Carolina Maria de Jesus passed away in 1977 in Parelheiros, three hours from Santana and Canindé. She had moved there almost a decade earlier, after she could no longer afford to live in Santana. It was a poor, rural neighborhood on the periphery of São Paulo, known for its heavy pollution. She died from respiratory complications, exacerbated by the industrial waste sites surrounding her home.

When memorializing her life, the writer of her obituary in Jornal do Brasil called her vassoura de papel — a paper scavenger. This was in reference to her work collecting scrap paper and iron, which she’d had to start again after she moved. She’d kept writing and financed the three books published before her death with the royalties from her first book. But she died poor. Not like how she started, but not how she should have been. Carolina Maria had signed a financially crippling contract and she saw very little of the money received from the international licensing of her books. 

‘Looking at the sky, if I had wings I would lift my children up there, one at a time, and never again return to the earth.’

For Tom Farias, author of Carolina: Uma Biografia, a book on the writer released in 2017, Carolina Maria deserves to be highlighted in the same Brazilian canon as Jorge Amado, Clarice Lispector, and Paulo Coelho. “She was more than just her diaries, she wrote plays, songs, and poetry. She was an artist,” he said.

Since her death, she has been often acknowledged during Novembro Negro — Brazil’s Black History Month, when the achievements of living and dead Afro-Brazilian leaders are brought center stage. But on a day-to-day basis, it’s mostly other black women who have kept her memory alive. In Salvador, Denise Ribeiro taught a popular class at Universidade do Estado Da Bahia (UNEB) on the social relevance of Quarto de Despejo in 2008. A health and nutrition professor and former coordinator for the Municipal Health Secretariat of Salvador, she’s spent more than three decades studying health from a myriad of perspectives, with a focus on black feminism, traditional communities, and African spirituality. In her home, the names of well-known Afro-Brazilian women authors lined the spines of her library: Fatima Oliveira, Djamila Ribeiro, and Conceição Evaristo, alongside other voices from the diaspora such as Toni Morrison, Angela Davis, Alice Walker, Audre Lorde, and Chimamanda Ngozi Adichie. Carolina Maria was a fitting addition among the company of black women whose work forced the world to center blackness, even when it seemed inconceivable. “Carolina Maria had such a hard life and so much happened to her in that time,” Ribeiro told me. “Because I teach health, her book was so relevant to the things that affect the way black people live, and the reality is that her life is the life of so many people today. Nothing has changed at all.” 
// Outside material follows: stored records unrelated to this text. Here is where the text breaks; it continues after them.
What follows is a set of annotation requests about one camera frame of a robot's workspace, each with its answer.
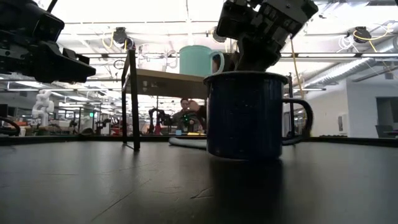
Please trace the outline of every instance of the black table surface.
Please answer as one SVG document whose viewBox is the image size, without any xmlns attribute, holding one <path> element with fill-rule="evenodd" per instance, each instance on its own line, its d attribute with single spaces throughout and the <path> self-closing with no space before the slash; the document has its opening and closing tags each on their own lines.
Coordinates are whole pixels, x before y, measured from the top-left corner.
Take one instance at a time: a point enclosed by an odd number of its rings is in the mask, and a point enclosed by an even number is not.
<svg viewBox="0 0 398 224">
<path fill-rule="evenodd" d="M 144 142 L 0 147 L 0 223 L 394 223 L 398 150 L 285 147 L 229 161 Z"/>
</svg>

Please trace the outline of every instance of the pipe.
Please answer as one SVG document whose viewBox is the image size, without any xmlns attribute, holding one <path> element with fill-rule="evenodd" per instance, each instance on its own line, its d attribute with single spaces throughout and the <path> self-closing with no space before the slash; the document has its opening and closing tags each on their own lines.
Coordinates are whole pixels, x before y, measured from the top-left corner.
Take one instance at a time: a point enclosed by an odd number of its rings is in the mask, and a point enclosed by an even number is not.
<svg viewBox="0 0 398 224">
<path fill-rule="evenodd" d="M 376 45 L 376 50 L 380 53 L 398 52 L 398 36 L 395 36 L 389 40 L 382 42 L 381 44 Z M 373 53 L 374 51 L 373 49 L 369 49 L 365 52 Z M 375 58 L 361 58 L 348 63 L 340 63 L 311 78 L 307 81 L 304 87 L 308 88 L 318 84 L 327 85 L 329 83 L 347 78 L 348 76 L 354 75 L 355 73 L 362 72 L 369 67 L 375 66 L 376 64 L 377 61 Z"/>
<path fill-rule="evenodd" d="M 397 70 L 397 69 L 398 69 L 398 66 L 396 66 L 396 67 L 394 67 L 394 68 L 385 68 L 385 69 L 383 69 L 383 70 L 381 70 L 381 71 L 378 71 L 377 73 L 371 73 L 371 74 L 365 75 L 365 76 L 363 76 L 363 77 L 361 77 L 361 78 L 354 79 L 354 80 L 352 80 L 352 82 L 361 82 L 361 81 L 363 81 L 363 80 L 367 80 L 367 79 L 376 77 L 376 76 L 378 76 L 378 75 L 383 75 L 383 74 L 385 74 L 385 73 L 387 73 L 387 72 L 393 72 L 393 71 L 395 71 L 395 70 Z"/>
</svg>

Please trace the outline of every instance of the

Not that long ago, in March 2018, Marielle Franco, a queer Afro-Brazilian city councillor from Rio de Janeiro, was assassinated in her car just hours after speaking at an event for black women’s empowerment. Franco was born in Complexo da Maré, a Rio neighborhood made up of 16 favelas. It’s considered one of the largest communities in the city with almost 150,000 residents. In 2017 and 2018, more than 40 young people, the majority of them black and under 24, were killed during police raids in Maré, which happen frequently. In May of this year, eight people were left dead after another police operation in the area, which forced children to search for cover so they wouldn’t be struck by bullets. Access to electricity remains a problem with many using what’s locally known as gato, or cat. This device, made up of manually inserted wires, is attached to city electrical supplies and it diverts energy toward the overlooked favelas. Six years ago, the monetary amount of the diverted electricity came to $500 million in U.S. dollars. Prone to explosions, gatos are dangerous creations, but for many families, it is too expensive to get onto the formal electrical grid. Carolina Maria faced the same dilemma while living in Canindé during the 1950s.

* * *

Stories of black women creators whose work shook the world but who died underappreciated never cease to raise in me a familiar madness and a self-contained rage. It’s a hollow pain and a fear that hovers over my own hopes and dreams. But there is also a separate, wild appreciation for the existence of things deemed impossible. It is utter madness that Carolina Maria was able to write books at all, and it is madness that she made it enough for a girl from Zimbabwe to one day discover her work and see herself. In Carolina Maria’s writings, I saw a life that was lived even when living felt more like fighting.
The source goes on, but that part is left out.